Port 113 (TCP) – Ident / Auth

Identification protocol that reports the username owning a given TCP connection.

tcpWell-knownCommonly attacked

Default state

Largely disabled today but historically queried by IRC, mail, and FTP servers; identd still appears on legacy Unix.

Common attacks

  • Username disclosure of the account owning a connection
  • Reconnaissance probing, classically by IRC servers on connect
  • Spoofed ident responses to evade or mislead access controls

Hardening

  • Disable identd unless a specific service strictly requires it
  • Return a fixed token or random ID instead of real usernames
  • Block or REJECT inbound TCP port 113 at the firewall
  • Prefer REJECT over DROP so clients fail fast instead of hanging

nmap snippet

nmap -p113 --script auth-owners <target>

Replace <target> with the host or range you're authorized to scan.

What runs on port 113?

Port 113 is the default for the Ident protocol (RFC 1413), also known as Auth. When you make an outbound TCP connection, the remote server can query port 113 on your host to ask which local username owns that connection. It was widely used by IRC, SMTP, and FTP servers to log or verify the identity behind incoming sessions. Modern systems rarely run identd, but it persists on legacy Unix.

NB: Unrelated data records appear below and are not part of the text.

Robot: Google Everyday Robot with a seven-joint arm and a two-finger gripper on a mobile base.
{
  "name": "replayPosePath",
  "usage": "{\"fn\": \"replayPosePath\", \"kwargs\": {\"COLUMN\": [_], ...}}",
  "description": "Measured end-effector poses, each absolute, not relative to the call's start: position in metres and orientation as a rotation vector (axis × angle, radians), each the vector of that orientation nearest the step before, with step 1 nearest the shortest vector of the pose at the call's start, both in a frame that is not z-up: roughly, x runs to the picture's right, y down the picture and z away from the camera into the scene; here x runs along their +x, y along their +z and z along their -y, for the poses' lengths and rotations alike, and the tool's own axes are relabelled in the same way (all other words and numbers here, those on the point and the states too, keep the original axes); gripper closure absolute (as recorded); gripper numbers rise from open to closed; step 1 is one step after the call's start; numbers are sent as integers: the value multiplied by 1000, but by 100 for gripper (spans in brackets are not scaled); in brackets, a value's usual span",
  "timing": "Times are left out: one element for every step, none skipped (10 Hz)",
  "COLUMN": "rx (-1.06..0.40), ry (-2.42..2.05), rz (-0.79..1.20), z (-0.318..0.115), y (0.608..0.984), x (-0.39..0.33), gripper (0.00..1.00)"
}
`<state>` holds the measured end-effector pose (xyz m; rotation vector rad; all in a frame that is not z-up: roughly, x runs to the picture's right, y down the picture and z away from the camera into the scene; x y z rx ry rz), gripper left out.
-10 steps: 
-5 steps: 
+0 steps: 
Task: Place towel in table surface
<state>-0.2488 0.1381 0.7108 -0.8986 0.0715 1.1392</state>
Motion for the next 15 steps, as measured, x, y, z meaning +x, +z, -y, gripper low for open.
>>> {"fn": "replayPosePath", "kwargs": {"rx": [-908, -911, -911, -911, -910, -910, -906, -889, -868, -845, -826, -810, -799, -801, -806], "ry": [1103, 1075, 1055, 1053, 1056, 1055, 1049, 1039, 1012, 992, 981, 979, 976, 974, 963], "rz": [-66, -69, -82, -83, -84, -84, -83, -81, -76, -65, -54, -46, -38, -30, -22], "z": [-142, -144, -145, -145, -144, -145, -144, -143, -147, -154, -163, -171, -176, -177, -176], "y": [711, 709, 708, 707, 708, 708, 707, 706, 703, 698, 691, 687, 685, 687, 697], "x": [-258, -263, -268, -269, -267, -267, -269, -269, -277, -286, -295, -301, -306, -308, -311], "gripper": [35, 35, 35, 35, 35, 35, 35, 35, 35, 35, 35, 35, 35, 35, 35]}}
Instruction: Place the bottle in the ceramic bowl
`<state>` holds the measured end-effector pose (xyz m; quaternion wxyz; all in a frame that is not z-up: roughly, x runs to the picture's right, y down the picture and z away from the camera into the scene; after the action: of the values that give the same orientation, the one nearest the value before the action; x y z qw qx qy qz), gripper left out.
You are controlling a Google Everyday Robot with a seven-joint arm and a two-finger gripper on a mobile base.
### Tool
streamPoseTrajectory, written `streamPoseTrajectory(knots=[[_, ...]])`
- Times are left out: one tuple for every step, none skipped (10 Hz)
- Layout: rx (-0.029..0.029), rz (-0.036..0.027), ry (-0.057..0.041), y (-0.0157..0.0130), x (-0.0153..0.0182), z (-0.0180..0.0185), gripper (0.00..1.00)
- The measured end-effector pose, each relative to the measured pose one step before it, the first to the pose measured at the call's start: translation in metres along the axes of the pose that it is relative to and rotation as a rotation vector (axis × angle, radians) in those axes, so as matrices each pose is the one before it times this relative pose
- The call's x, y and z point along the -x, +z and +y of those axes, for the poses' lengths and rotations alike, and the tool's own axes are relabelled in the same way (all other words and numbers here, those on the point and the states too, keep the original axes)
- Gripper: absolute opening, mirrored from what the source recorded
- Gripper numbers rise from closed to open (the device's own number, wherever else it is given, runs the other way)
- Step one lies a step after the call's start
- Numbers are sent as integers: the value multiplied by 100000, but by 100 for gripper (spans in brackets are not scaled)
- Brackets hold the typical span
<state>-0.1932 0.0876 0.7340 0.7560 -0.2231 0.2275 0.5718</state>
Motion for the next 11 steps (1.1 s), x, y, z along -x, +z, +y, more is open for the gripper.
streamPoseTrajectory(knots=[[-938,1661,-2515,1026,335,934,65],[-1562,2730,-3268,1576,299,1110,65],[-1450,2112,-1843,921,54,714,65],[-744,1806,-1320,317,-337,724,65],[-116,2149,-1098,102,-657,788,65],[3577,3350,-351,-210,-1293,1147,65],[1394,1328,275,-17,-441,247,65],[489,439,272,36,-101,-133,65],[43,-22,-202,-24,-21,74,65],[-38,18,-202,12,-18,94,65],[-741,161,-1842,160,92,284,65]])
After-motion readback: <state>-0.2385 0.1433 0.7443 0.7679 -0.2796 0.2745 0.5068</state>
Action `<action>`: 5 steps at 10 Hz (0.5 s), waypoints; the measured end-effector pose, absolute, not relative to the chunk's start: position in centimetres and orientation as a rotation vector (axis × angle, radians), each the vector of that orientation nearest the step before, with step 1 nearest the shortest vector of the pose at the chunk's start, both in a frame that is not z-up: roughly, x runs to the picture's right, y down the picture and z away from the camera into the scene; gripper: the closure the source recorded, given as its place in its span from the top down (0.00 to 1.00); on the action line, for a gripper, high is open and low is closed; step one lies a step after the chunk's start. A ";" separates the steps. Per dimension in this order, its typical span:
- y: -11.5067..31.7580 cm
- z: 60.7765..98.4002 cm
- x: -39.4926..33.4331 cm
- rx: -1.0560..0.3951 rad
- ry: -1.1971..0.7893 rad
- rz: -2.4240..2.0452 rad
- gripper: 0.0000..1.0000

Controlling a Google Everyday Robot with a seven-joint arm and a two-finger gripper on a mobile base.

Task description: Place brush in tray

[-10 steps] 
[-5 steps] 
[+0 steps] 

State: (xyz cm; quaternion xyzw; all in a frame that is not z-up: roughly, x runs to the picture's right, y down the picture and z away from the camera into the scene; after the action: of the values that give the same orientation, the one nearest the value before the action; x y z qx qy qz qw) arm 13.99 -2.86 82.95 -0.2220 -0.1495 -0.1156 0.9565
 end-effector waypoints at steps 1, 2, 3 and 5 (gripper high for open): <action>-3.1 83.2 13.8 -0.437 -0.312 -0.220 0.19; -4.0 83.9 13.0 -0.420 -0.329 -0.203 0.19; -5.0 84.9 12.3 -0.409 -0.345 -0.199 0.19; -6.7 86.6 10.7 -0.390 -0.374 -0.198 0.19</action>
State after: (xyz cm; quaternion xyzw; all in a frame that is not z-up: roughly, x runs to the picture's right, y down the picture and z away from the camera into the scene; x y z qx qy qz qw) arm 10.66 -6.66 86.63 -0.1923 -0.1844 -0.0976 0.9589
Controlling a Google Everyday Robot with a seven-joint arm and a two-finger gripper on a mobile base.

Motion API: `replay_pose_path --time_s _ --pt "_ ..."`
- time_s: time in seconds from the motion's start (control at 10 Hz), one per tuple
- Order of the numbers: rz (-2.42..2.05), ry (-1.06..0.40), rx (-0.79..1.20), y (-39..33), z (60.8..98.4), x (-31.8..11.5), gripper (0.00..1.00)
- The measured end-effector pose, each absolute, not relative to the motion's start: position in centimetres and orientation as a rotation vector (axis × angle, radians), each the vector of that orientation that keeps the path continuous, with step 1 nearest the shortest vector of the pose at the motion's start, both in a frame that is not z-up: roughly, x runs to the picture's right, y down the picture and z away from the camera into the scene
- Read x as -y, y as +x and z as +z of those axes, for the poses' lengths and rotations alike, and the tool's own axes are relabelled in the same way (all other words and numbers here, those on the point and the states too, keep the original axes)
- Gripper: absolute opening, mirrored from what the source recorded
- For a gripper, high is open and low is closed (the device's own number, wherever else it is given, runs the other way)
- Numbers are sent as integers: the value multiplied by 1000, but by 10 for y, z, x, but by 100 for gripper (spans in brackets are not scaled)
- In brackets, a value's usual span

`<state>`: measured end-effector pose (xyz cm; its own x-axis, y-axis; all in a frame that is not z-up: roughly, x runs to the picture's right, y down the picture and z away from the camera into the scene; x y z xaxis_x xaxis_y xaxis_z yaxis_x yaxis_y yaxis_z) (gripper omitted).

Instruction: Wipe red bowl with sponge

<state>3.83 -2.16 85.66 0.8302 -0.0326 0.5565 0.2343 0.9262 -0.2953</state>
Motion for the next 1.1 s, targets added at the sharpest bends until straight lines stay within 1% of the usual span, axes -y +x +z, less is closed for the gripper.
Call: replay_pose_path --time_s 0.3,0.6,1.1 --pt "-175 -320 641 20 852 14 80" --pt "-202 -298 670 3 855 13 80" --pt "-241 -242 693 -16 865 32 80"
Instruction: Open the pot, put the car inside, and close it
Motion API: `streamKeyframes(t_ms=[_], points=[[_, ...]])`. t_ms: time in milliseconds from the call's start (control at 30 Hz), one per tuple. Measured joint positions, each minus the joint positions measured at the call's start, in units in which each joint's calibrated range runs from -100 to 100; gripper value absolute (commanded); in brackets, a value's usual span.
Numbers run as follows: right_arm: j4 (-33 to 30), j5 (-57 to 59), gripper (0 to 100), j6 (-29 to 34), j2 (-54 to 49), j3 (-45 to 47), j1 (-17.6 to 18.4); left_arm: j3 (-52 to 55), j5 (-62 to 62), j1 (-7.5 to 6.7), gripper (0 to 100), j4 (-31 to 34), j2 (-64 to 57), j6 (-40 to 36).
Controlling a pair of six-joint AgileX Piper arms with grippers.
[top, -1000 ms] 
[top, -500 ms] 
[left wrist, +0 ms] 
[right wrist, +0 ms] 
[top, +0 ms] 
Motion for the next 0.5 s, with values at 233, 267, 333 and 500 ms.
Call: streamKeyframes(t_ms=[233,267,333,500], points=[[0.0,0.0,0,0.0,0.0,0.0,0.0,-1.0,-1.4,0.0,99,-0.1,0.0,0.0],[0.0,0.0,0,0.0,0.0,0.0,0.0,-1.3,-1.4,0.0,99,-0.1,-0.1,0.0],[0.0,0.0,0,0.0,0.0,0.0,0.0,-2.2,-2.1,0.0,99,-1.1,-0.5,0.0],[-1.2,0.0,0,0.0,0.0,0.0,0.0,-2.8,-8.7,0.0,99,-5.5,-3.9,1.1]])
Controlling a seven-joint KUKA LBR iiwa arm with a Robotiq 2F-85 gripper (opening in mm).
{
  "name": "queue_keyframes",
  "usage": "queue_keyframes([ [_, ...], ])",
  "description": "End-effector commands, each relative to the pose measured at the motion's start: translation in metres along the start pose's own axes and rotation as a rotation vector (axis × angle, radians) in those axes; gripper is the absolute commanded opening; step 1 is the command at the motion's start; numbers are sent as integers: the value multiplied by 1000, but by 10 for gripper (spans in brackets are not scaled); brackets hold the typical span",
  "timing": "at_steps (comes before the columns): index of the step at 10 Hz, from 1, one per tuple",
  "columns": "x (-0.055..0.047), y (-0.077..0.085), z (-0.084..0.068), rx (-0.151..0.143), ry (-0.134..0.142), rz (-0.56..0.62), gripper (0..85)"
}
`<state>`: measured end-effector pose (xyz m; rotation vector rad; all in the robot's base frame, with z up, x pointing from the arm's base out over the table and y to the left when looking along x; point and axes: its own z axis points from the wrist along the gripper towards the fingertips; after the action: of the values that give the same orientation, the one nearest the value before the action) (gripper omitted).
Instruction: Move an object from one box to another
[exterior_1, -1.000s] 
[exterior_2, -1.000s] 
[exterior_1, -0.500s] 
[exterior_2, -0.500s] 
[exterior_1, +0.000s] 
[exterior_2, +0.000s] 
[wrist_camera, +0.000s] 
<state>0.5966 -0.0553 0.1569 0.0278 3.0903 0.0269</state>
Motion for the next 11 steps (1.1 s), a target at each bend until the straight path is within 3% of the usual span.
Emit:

Why it matters for security

Ident is information disclosure by design. Answering truthfully reveals the username running each connection, helping an attacker map accounts to services and target them. Conversely, the response is trivially spoofable by whoever controls the queried host, so it provides no trustworthy authentication — only a leak risk. Running a real identd on an exposed host gives away account data for nothing.

How it's attacked

The classic interaction is an IRC server probing port 113 when a client connects, which attackers observe to learn usernames. More directly, scanners use ident to enumerate the accounts behind running services for follow-on attacks. Because responses can be forged, an attacker controlling a host can also feed misleading identities to systems that naively trust ident for access decisions.

Hardening checklist

Disable identd unless a service strictly requires it; if one does, configure it to return a fixed token or random ID rather than real usernames. REJECT inbound TCP port 113 at the firewall rather than DROP, so IRC and mail servers that probe it get an instant refusal instead of stalling on a timeout. The nmap snippet above reports the owning user that ident discloses on hosts you are authorized to test.

Related ports

Frequently asked questions

What is the Ident protocol on port 113?
Ident (RFC 1413), also called Auth, lets a remote server ask which local username owns an outgoing TCP connection. IRC, mail, and FTP servers historically queried it on connect.
Should I block port 113?
Usually yes — disable identd or REJECT the port. Use REJECT rather than DROP so IRC and mail servers that probe it get an immediate answer instead of waiting for a timeout.